Gentoo Forums
Gentoo Forums
Gentoo Forums
Quick Search: in
Why not just put all of portage on read-only NBD volumes?
View unanswered posts
View posts from last 24 hours

 
Reply to topic    Gentoo Forums Forum Index Gentoo Chat
View previous topic :: View next topic  
Author Message
nokilli
Apprentice
Apprentice


Joined: 25 Feb 2004
Posts: 200

PostPosted: Sat Jan 11, 2025 5:12 pm    Post subject: Why not just put all of portage on read-only NBD volumes? Reply with quote

The tree, the distfiles, all of it.

Do mirrors just like is being done now with http, https, rsync....

Only now, you're inviting the public to mount the network block device and access it like it's a local drive.

Go further, and make it part of the handbook, where you have everybody setting up the chroot. In the same way if you were using nfs for portage, by doing those mounts before the chroot.

The final system could do something which uses dm-cache or lvm's cache or whatever to make it so that files that are effectively downloaded from the NBD volume can be reused later without having to re-fetch.

A NBD server should be a simple affair. You're identifying bandwidth abusers at the block level ffs, people who try dd get throttled quickly and easily.
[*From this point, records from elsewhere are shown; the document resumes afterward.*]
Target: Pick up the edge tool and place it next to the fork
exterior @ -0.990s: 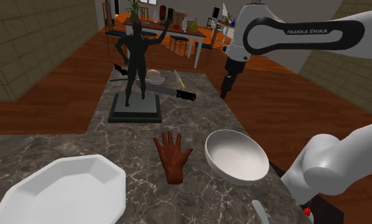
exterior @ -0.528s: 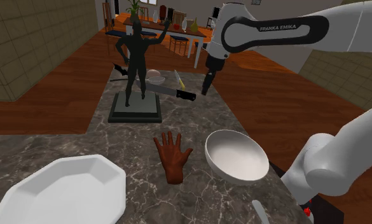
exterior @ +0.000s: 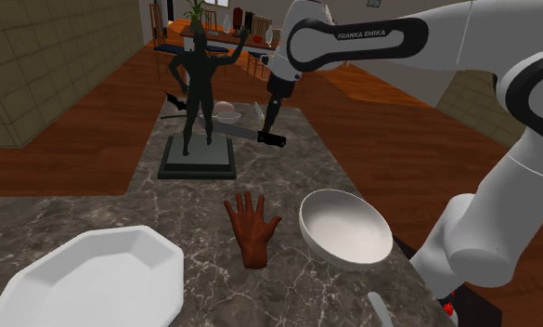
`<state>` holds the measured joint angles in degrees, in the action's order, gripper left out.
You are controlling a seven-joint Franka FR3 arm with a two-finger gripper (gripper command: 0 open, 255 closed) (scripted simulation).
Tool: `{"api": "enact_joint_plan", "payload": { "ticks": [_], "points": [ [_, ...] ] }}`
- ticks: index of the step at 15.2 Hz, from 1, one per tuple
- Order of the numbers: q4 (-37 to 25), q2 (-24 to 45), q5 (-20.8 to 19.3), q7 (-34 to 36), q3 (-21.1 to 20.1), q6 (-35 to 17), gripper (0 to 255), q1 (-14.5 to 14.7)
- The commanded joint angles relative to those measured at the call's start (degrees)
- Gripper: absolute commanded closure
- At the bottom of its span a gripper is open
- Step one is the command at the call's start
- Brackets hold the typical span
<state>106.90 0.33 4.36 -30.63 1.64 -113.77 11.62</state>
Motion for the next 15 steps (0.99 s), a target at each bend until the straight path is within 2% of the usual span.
{"api": "enact_joint_plan", "payload": {
  "ticks": [1, 9, 15],
  "points": [
    [-3.1, 2.5, 0.7, -1.6, -0.6, -0.2, 0, 0.6],
    [0.5, 4.2, 0.9, -1.7, -0.8, -5.6, 0, 0.7],
    [0.5, 4.3, 0.9, -1.7, -0.8, -5.6, 0, 0.7]
  ]
}}
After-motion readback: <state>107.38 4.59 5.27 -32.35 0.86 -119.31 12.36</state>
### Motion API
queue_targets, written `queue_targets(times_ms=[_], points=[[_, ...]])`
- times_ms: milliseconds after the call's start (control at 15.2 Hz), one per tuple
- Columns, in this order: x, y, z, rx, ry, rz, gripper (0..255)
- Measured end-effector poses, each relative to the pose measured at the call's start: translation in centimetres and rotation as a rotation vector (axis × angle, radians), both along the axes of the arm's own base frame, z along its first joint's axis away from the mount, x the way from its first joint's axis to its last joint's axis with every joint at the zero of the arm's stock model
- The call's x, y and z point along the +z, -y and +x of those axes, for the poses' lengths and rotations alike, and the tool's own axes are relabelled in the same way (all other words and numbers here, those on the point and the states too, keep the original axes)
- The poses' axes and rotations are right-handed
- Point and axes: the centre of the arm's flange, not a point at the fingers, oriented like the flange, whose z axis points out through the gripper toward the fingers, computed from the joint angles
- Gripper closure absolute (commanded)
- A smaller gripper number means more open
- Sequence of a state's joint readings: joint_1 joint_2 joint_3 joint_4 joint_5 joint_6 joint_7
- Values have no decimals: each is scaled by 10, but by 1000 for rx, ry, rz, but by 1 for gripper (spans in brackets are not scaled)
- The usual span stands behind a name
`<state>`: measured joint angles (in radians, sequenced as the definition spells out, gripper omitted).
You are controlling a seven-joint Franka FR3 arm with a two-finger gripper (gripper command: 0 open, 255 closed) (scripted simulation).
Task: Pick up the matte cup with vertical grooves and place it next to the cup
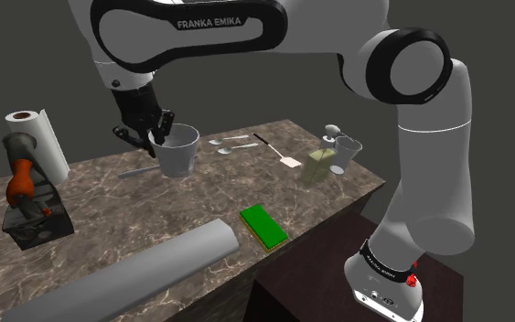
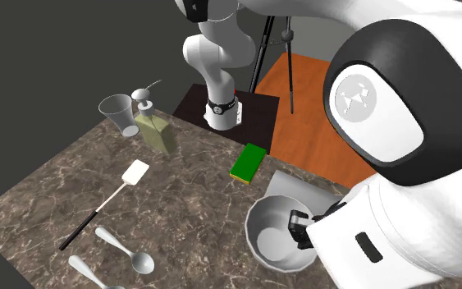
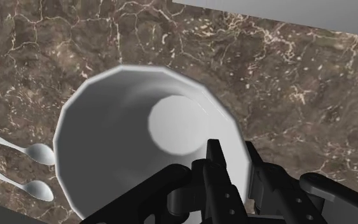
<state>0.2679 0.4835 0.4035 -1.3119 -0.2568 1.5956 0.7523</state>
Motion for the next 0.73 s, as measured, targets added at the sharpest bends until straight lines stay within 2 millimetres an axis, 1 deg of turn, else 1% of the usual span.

And you'd have the only distro as far as I can tell that allows users some piece of mind as they perform updates of their system. Everybody else seems to either demand simultaneous access to your home directory with the tls connection back to the mothership or works hard to break any proxy solution the community comes up with to gain some measure of control over their data.

The install cd combined with the read-only repository drive should provide excellent privacy for its users.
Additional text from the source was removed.